A Circular Letter from Richard Koenigsberg of the Library of Congress ‘Collective’ in New York, 31 January 2022
A very brief contribution directly below from Michael Roberts, a great anthropologist/scholar coming out of Asia. He’s the webmaster of Thuppahi’s Blog, which contains fascinating essays and articles as well as original, vivid photographs. Among the pieces you can read on his website:
FROM MICHAEL ROBERTS: “Both Nazi Germany and imperial Japan were prime instances of the “Law of Sacrifice.” The fascist Japanese regime of the 1930s and 1940s inculcate[d] in the minds of the people the idea that all the Japanese, but especially the soldiers-to-be, must sacrifice their lives for their country (Ohnuki-Tierney 2006; page xiii). “You are nothing, your nation is everything,” (Koenigsberg 2009; page 13).
This leads Modris Ecksteins to the conclusion that in Nazi thinking the individual was the nation. The nation had been telescoped into the dynamic individual (1989; page 195, emphasis his).
From Richard K: In totalitarianism, Michael, the body politic gets into the body of the individual. It’s a psychosomatic phenomenon. The concept of “obedience to authority” only scratches the surface. Obedience is based on the fact that the nation or omnipotent object is internalized into the self (I discussed this with Cadell Last’s group a few days ago). The individual cannot resist the body politic that has become part of the self. It comes to be contained within the fibre of the person’s being.
And it’s not simply the imposition of the will of the leaders (the “left-wing” denial of reality). The “subjects” are mesmerized. “I want you, I need you, I love you” (Elvis Presley). As you say, the object becomes the self, and the self becomes the object. NO SEPARATION.
NO SEPARATION is the key concept in totalitarianism: no separation between the individual and the nation or culture or symbolic. SYMBIOTIC ENTANGLEMENT. A wish fulfillment, however painful and destructive it turns out to be.
Not that different from the “mass media” that infiltrate and contaminates the self: day after day after day.
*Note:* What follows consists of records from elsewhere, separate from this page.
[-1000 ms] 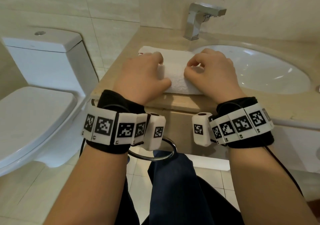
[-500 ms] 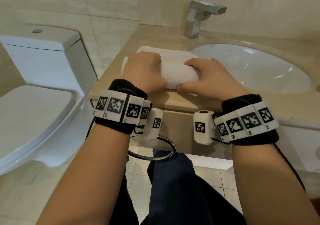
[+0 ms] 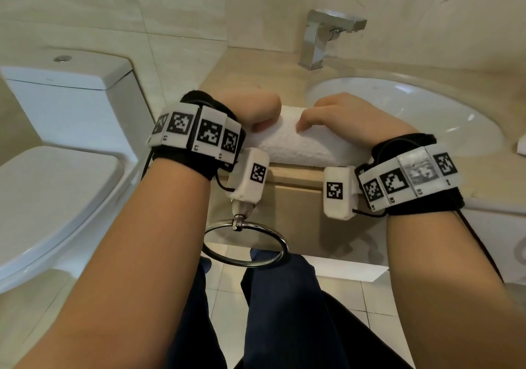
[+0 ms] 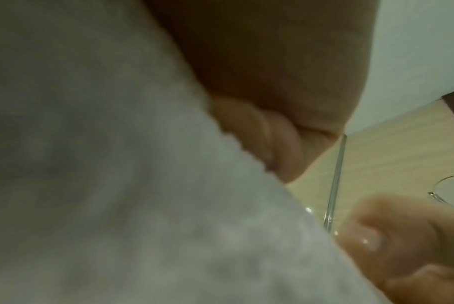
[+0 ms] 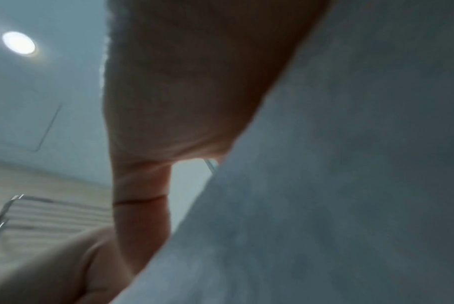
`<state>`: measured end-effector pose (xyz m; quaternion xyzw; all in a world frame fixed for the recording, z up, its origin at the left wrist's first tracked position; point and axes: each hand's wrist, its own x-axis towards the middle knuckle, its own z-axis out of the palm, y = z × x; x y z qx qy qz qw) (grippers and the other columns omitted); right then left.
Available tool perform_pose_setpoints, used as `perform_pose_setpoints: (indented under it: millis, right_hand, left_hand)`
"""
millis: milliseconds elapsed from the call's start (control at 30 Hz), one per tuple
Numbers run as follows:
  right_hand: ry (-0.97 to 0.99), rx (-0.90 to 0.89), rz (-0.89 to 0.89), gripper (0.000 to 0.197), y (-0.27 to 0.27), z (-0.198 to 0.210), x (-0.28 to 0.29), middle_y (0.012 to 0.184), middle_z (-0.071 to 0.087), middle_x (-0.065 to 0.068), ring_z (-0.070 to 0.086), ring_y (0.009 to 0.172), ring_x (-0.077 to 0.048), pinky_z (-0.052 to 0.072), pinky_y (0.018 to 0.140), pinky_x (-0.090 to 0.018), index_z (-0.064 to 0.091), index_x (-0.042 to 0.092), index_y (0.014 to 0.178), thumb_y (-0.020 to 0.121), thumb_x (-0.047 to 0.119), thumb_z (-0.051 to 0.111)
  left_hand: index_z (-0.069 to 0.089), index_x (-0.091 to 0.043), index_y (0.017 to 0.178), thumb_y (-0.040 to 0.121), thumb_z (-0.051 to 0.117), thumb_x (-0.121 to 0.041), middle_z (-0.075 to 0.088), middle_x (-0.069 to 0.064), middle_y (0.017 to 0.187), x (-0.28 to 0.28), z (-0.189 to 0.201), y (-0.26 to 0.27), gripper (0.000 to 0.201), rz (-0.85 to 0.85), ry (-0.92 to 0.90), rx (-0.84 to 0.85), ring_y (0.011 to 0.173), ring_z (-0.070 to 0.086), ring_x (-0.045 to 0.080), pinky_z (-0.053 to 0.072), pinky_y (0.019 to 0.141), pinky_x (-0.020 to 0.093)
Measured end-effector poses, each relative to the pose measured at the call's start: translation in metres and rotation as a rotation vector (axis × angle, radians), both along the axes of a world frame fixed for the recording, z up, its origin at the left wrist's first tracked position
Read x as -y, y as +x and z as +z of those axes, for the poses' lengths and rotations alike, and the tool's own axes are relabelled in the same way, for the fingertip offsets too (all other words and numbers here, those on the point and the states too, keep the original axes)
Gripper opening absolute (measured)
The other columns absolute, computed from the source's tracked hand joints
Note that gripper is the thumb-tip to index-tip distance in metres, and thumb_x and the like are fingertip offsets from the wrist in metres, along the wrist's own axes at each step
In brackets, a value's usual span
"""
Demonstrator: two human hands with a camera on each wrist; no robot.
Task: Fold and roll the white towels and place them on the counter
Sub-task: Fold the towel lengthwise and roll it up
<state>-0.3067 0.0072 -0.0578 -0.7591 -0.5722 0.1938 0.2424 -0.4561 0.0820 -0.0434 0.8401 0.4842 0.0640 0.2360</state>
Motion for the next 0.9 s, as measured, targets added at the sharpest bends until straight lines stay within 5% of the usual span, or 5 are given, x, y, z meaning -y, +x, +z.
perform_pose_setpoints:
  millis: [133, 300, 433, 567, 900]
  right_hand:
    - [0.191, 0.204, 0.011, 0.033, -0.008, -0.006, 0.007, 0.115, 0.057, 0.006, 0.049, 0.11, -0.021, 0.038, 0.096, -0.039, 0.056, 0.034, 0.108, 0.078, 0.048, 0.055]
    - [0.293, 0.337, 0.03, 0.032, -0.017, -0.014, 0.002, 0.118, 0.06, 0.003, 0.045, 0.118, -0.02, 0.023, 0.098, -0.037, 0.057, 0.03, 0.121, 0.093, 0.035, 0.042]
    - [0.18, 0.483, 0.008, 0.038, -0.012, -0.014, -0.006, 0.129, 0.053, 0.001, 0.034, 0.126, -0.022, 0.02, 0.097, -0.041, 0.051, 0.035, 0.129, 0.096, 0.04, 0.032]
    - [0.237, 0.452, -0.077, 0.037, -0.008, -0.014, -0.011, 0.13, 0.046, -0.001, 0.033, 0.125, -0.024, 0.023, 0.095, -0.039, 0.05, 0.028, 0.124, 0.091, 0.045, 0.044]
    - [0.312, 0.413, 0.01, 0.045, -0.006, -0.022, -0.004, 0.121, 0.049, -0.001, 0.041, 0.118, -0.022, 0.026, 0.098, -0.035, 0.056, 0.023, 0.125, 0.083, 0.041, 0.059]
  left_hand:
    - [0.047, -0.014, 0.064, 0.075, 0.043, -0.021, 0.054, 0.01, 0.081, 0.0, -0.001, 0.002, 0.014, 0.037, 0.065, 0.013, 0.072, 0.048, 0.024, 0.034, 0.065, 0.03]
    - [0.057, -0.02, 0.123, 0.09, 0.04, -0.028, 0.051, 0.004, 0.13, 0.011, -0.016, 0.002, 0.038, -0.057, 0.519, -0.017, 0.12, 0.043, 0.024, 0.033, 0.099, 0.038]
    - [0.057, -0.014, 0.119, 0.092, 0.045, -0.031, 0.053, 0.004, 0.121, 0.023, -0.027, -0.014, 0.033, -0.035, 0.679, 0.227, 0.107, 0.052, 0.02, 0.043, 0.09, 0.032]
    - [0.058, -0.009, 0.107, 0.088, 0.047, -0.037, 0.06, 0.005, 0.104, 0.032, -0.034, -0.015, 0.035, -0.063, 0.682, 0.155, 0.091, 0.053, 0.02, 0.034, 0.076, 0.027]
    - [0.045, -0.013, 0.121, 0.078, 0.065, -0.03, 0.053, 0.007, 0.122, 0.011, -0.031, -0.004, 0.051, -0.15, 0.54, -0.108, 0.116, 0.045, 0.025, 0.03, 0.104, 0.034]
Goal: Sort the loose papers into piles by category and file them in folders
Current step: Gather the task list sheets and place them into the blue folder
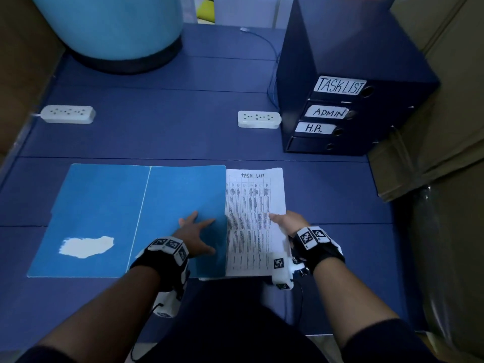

People can’t turn away from it (the abuse). “It’s a family affair. Nobody wants to be left out” (Sly and the Family Stone).
The abused child that refuses to separate from his mother. Better red than dead. Better dead than separate
On Wed, Feb 9, 2022 at 9:35 AM Helga Vierich <email@example.com> wrote:
Dear Richard: I feel guilty for the number of times I did not open one of your newsletters now. That will not happen very often in the future! If there was ever a critical time when your ideas need to be discussed, it is now. Let’s see how this develops. Helga Vierich.
Helga: We’ll set up a ZOOM session soon to discuss the ideas. I’m anxious to receive your input and insights before I go “on the road.” I’m reviewing your publications today to get a better idea of your own approach. Best, Richard K.
On Sat, Feb 5, 2022 at 9:19 AM <firstname.lastname@example.org> wrote:
FROM RICHARD KOENIGSBERG: WHERE WE ARE NOW AND WHERE WE ARE GOING.
- I’ve stopped writing for and sending out issues of the LSS Newsletter as of eight weeks ago (as some of you who have received them in the past may have noticed). There are 15,000 people on my mailing list. Approximately 1500-2000 open each Newsletter/email. This has been satisfying to me—knowing there is a substantial audience for my ideas. What more, I knew who was reading what I wrote (the iContact mailing system provides this data). Prominent scholars were opening each Newsletter, some as many as 10-15 times per issue. My ideas were getting out into the world. Numerous authors have read and cited the ideas in the Newsletters.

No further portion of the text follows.